This could benefit buyers, but it’s also something sellers should keep in mind.

Why homebuyers could see relief

One big reason home prices remain high is limited inventory. When supply is scarce, prices tend to rise.

In February, housing inventory climbed 5.1% from the previous month and 17% year over year, according to the NAR. This growing supply could help stabilize or even reduce home prices. Many homeowners have been reluctant to sell in recent years due to high mortgage rates.

During and shortly after the pandemic, many homeowners locked in historically low mortgage rates by either purchasing a home or refinancing. As a result, they have been hesitant to trade their affordable loans for costlier ones.

However, mortgage rates have fallen modestly in recent months. If this trend continues, more homeowners may decide to list their properties, further increasing supply and cooling the housing market.

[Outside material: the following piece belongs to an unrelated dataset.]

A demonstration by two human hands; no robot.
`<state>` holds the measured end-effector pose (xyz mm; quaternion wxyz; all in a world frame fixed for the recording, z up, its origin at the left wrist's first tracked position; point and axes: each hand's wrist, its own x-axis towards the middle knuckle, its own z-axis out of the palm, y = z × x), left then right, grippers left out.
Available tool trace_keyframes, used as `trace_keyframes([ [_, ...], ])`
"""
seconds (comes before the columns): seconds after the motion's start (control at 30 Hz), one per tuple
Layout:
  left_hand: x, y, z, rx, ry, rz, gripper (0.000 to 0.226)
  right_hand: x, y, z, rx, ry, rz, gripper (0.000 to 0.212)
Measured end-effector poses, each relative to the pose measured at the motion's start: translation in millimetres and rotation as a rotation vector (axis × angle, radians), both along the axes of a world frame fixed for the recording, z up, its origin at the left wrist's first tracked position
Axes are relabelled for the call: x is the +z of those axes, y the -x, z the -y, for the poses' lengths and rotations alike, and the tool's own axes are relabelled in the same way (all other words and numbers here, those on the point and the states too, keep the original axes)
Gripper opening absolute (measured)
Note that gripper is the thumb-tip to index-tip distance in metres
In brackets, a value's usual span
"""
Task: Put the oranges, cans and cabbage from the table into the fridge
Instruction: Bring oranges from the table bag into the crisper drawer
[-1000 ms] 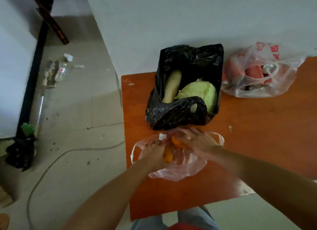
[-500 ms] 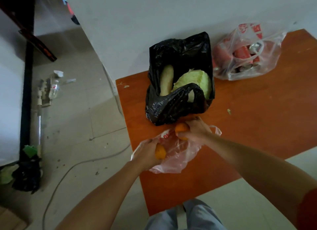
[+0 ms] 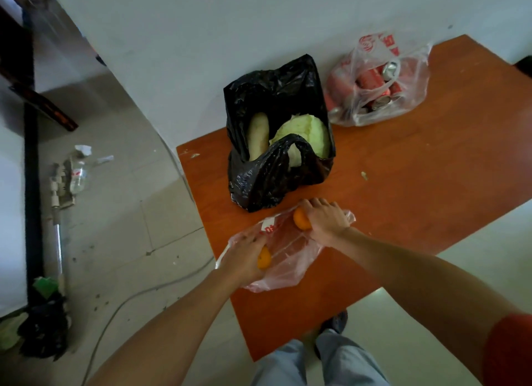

Home prices could decline more noticeably in regions with abundant supply, such as Texas and Florida. In January’s Case-Shiller report, which tracks prices in 20 major U.S. cities, Tampa was the only market to show a year-over-year drop.

Meanwhile, as more companies implement return-to-office policies, large metropolitan areas like New York City may experience stronger home price growth due to increased demand. New York, Boston and Chicago saw the largest price gains in January’s Case-Shiller reading.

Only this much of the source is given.